--- Problem to solve ---
Below are the records; copy exactly the lines from the first through the one containing "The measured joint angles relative", both included, and leave out the pictures.

Dataset items

+---+

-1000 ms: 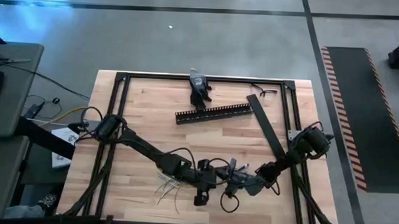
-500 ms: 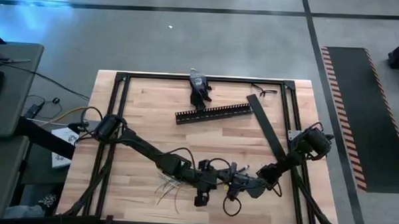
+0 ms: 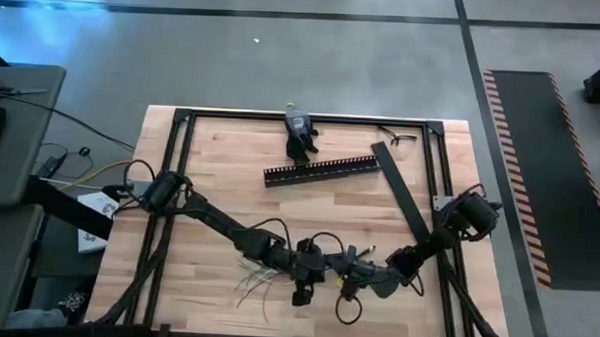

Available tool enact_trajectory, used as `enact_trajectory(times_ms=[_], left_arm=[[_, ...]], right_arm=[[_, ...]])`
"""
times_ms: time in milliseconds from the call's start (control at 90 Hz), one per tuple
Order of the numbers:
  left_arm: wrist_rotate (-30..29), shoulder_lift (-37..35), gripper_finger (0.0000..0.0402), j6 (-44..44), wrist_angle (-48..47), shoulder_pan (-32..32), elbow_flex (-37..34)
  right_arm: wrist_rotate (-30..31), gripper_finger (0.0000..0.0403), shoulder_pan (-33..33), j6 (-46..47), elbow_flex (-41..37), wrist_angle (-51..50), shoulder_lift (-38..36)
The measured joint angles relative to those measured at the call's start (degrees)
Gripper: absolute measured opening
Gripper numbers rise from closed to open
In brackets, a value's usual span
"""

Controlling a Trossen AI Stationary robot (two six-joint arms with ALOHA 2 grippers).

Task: Ziptie cables
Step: Wrap the colored loose cables with the black zip tie

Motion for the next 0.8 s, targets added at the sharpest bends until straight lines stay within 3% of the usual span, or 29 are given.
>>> enact_trajectory(times_ms=[133, 644, 800], left_arm=[[0.7, 0.0, 0.0, -0.59, 3.69, 0.29, -1.2], [1.15, 0.0, 0.0, -0.79, 1.87, 0.96, -1.2], [1.13, 0.0, 0.0, -0.9, 2.73, 1.01, -1.2]], right_arm=[[-0.87, 0.0, 0.31, -1.59, 0.0, 0.0, 0.0], [-4.12, 0.0, 2.57, -3.35, 0.0, -1.14, 0.0], [-3.47, 0.0, 2.22, 0.18, 0.0, -3.64, 0.0]])
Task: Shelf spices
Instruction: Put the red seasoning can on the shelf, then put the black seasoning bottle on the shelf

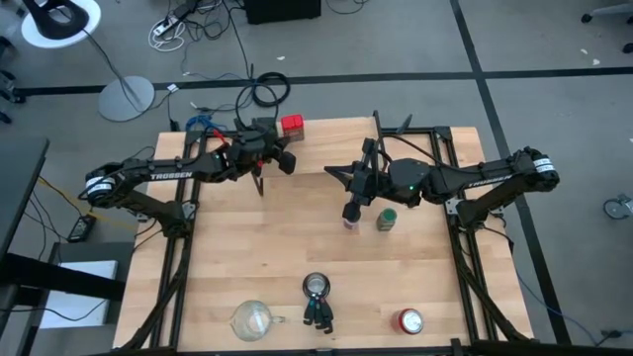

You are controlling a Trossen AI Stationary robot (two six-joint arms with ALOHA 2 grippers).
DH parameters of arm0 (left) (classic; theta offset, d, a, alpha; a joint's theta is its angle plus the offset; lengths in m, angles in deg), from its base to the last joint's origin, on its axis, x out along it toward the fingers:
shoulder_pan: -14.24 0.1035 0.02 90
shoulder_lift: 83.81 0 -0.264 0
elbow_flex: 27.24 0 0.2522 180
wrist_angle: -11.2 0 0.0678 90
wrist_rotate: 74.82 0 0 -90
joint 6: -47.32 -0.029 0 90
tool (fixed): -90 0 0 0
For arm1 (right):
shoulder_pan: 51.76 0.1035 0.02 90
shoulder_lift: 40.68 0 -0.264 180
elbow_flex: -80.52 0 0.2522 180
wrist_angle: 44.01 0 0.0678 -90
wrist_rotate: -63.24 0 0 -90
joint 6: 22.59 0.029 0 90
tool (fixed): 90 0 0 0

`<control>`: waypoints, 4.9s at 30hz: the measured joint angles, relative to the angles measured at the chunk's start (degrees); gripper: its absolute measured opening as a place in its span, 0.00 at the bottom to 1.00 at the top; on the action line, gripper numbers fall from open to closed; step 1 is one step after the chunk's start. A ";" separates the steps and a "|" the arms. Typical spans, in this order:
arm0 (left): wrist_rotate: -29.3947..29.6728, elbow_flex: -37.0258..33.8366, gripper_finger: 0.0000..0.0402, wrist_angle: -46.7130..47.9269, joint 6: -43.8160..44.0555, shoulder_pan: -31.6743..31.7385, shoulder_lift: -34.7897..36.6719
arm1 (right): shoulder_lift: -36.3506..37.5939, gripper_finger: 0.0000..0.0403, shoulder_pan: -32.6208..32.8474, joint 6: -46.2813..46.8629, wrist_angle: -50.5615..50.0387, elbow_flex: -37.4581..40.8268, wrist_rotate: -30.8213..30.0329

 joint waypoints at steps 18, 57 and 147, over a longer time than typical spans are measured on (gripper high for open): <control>3.71 0.00 0.00 0.31 0.32 1.74 0.00 | 0.00 0.00 0.02 0.12 0.11 0.00 -0.01; 0.49 0.07 0.00 -4.61 -0.04 2.53 -5.40 | -0.02 0.01 0.02 0.22 0.61 0.02 0.91; -11.16 -36.96 0.00 -28.28 3.49 -24.53 38.01 | -21.47 0.00 -10.89 18.61 19.10 -3.24 31.66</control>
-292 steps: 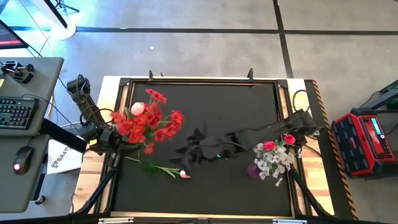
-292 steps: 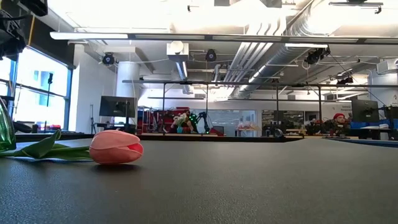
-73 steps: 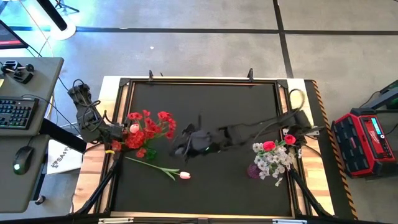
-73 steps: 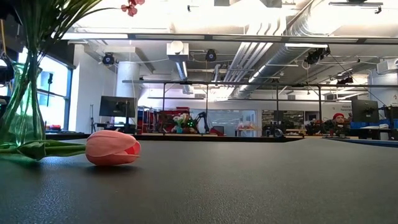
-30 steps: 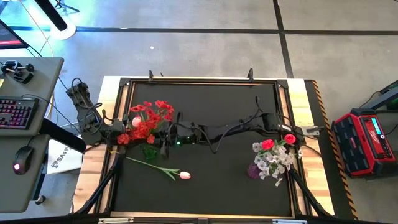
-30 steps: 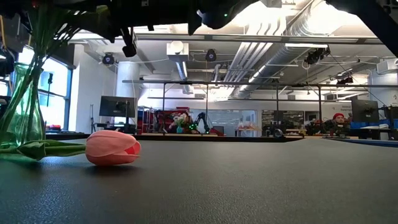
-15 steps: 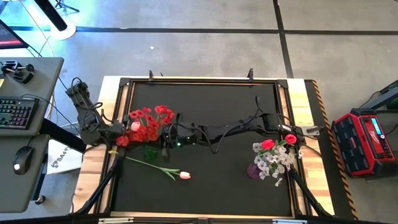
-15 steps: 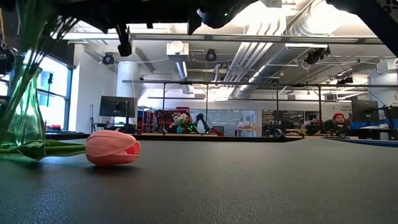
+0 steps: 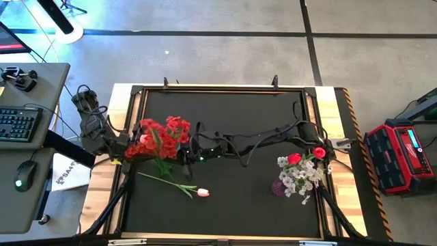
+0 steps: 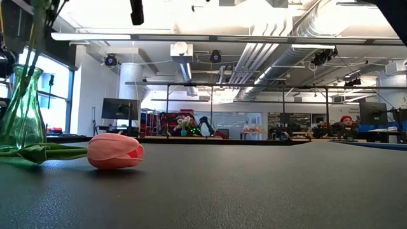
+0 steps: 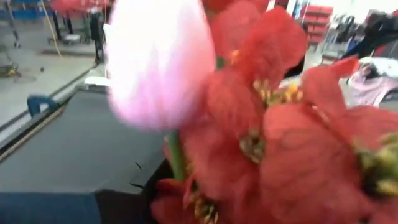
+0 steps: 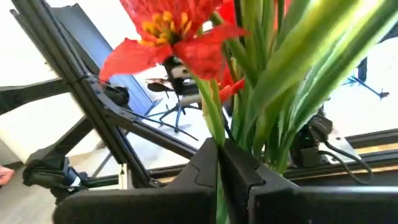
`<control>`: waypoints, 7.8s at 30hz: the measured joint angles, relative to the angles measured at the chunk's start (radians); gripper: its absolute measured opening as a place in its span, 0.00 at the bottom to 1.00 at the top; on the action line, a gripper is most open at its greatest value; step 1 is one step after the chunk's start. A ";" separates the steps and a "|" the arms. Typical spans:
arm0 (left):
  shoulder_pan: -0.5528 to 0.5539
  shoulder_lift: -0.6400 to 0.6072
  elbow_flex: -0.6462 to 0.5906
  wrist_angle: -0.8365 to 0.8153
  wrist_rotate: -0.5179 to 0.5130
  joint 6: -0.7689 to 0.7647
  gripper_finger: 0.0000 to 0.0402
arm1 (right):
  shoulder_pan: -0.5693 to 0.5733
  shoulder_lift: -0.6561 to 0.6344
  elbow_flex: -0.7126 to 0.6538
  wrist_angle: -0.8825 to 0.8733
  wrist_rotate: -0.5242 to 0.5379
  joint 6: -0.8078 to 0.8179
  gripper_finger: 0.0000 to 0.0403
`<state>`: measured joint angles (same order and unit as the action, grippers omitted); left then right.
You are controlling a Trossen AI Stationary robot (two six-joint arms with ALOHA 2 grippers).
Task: Sort flowers into vase by color
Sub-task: Adjust the green vase
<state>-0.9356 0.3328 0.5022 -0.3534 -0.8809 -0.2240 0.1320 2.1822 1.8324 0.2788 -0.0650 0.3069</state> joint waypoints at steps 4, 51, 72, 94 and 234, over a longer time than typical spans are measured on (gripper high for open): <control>0.000 0.000 0.000 -0.069 0.013 -0.093 0.48 | -0.021 0.004 0.000 -0.009 0.001 -0.001 0.00; 0.000 0.042 0.354 -0.431 -0.189 -0.110 0.62 | -0.097 -0.083 -0.001 -0.497 -0.369 0.645 0.51; 0.000 0.178 0.580 -0.456 -0.070 -0.080 0.62 | -0.041 -0.076 -0.001 -0.782 -0.347 0.316 0.51; -0.040 0.659 0.603 -0.564 0.412 -0.237 0.59 | -0.063 -0.393 -0.001 -0.923 0.065 0.223 0.38; 1.552 1.252 0.286 -0.554 0.912 -0.925 0.31 | -0.682 -0.132 0.015 -1.219 -0.653 -0.241 0.37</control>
<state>0.6167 1.5851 0.7882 -0.9076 0.0315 -1.1485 -0.5499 2.0506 1.8473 -0.9398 -0.7177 0.0660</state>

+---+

--- Task result ---
-1000 ms: 
-500 ms: 
+0 ms: 

Available tool enact_trajectory, used as `enact_trajectory(times_ms=[_], left_arm=[[_, ...]], right_arm=[[_, ...]])`
"""
times_ms: time in milliseconds from the call's start (control at 90 Hz), one per tuple
Order of the numbers:
  left_arm: wrist_rotate (-30..29), shoulder_lift (-37..35), gripper_finger (0.0000..0.0402), j6 (-44..44), wrist_angle (-48..47), shoulder_pan (-32..32), elbow_flex (-37..34)
  right_arm: wrist_rotate (-30..31), gripper_finger (0.0000..0.0403), shoulder_pan (-33..33), j6 (-46..47), elbow_flex (-41..37), wrist_angle (-51..50), shoulder_lift (-38..36)
The measured joint angles relative to those measured at the call's start (degrees)

With this, there is nothing more to the exercise.